» Requirement: Would you return the data below exactly as it stands, with every picture left out?

(Given data begins)

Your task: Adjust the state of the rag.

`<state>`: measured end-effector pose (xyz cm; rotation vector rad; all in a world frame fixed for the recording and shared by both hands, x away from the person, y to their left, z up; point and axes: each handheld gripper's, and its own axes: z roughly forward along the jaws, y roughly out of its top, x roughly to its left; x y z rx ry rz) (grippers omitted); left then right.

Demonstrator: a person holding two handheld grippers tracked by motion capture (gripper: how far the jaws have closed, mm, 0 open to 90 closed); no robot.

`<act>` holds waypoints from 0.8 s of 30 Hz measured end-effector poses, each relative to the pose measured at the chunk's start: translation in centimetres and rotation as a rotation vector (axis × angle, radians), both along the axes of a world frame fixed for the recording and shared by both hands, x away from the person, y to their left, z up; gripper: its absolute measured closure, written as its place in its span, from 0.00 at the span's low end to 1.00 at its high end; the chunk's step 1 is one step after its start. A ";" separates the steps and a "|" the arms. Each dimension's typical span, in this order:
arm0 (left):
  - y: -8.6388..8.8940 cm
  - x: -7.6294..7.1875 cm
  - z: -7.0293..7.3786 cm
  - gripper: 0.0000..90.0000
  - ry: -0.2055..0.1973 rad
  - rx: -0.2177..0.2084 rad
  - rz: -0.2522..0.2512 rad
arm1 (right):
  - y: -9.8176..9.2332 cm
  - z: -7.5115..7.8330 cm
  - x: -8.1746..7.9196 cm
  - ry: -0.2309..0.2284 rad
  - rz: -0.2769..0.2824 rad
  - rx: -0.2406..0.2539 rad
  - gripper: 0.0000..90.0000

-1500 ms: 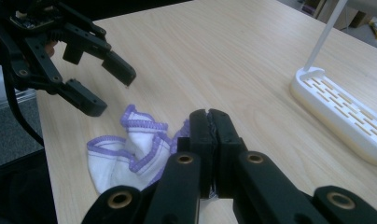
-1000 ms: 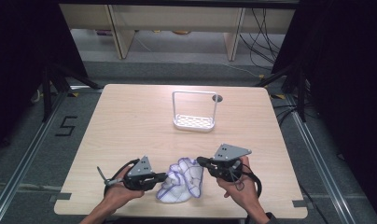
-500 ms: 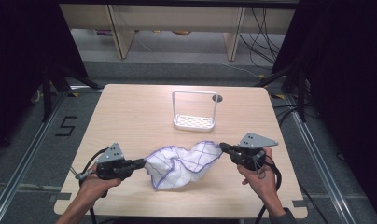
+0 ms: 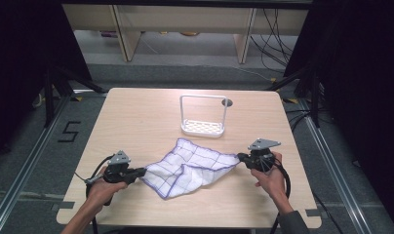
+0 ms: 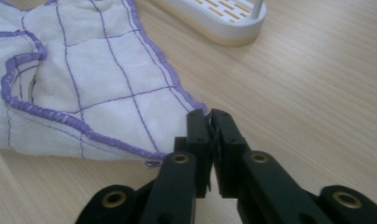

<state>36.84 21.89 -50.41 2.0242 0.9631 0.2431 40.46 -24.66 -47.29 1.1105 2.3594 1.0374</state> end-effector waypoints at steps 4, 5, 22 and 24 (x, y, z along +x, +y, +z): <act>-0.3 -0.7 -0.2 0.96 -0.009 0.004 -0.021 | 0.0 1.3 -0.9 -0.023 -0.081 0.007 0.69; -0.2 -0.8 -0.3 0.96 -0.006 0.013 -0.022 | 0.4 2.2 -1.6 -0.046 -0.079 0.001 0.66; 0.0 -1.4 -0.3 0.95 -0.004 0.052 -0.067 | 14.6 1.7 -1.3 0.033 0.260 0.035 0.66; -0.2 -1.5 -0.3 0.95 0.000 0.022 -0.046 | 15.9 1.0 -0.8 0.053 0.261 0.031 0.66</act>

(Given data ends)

» Output for this exercise:
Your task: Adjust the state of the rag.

`<state>`: measured end-effector pose (xyz cm; rotation vector rad; all in a world frame fixed for the recording and shared by both hands, x away from the person, y to their left, z up; point and axes: each handheld gripper's, and its own axes: z roughly forward along the jaws, y roughly out of its top, x roughly to its left; x y z rx ry rz) (grippers omitted); left then right.

Demonstrator: a person holding two handheld grippers tracked by motion capture (gripper: how far the jaws have closed, mm, 0 open to 90 closed); no robot.

`<act>` holds waypoints from 0.8 s of 30 Hz measured end-effector poses, each relative to the pose measured at the chunk's start: translation in centimetres and rotation as a rotation vector (axis × angle, radians), both along the axes of a world frame fixed for the recording and shared by both hands, x away from the person, y to their left, z up; gripper: its absolute measured closure, written as its place in its span, from 0.00 at the span's low end to 1.00 at its high end; the chunk's step 1 is one step after its start. A ";" separates the steps and a "|" the arms. Each dimension's typical span, in this order:
arm0 (left):
  - y: -8.6388..8.8940 cm
  - x: -7.6294..7.1875 cm
  - z: -7.0293..7.3786 cm
  - gripper: 0.0000..90.0000
  - ry: -0.2055..0.1973 rad
  - rx: -0.2177..0.2084 rad
  - rz: -0.2522..0.2512 rad
arm1 (right):
  - y: -9.8176..9.2332 cm
  - z: -7.5115..7.8330 cm
  - x: -8.1746..7.9196 cm
  - ry: -0.2309..0.2284 rad
  - rz: -0.2769..0.2824 rad
  - rx: -0.2406..0.2539 rad
  - gripper: 0.0000..90.0000

-1500 ms: 
-1000 ms: 
-500 ms: 
+0 ms: 
+0 ms: 

<state>36.84 21.89 -50.41 2.0242 0.9631 0.2431 40.46 -24.66 -47.29 1.1105 2.3594 1.0374</state> end-effector waypoints at steps 4, 5, 22 and 24 (x, y, z along +x, +y, +z): <act>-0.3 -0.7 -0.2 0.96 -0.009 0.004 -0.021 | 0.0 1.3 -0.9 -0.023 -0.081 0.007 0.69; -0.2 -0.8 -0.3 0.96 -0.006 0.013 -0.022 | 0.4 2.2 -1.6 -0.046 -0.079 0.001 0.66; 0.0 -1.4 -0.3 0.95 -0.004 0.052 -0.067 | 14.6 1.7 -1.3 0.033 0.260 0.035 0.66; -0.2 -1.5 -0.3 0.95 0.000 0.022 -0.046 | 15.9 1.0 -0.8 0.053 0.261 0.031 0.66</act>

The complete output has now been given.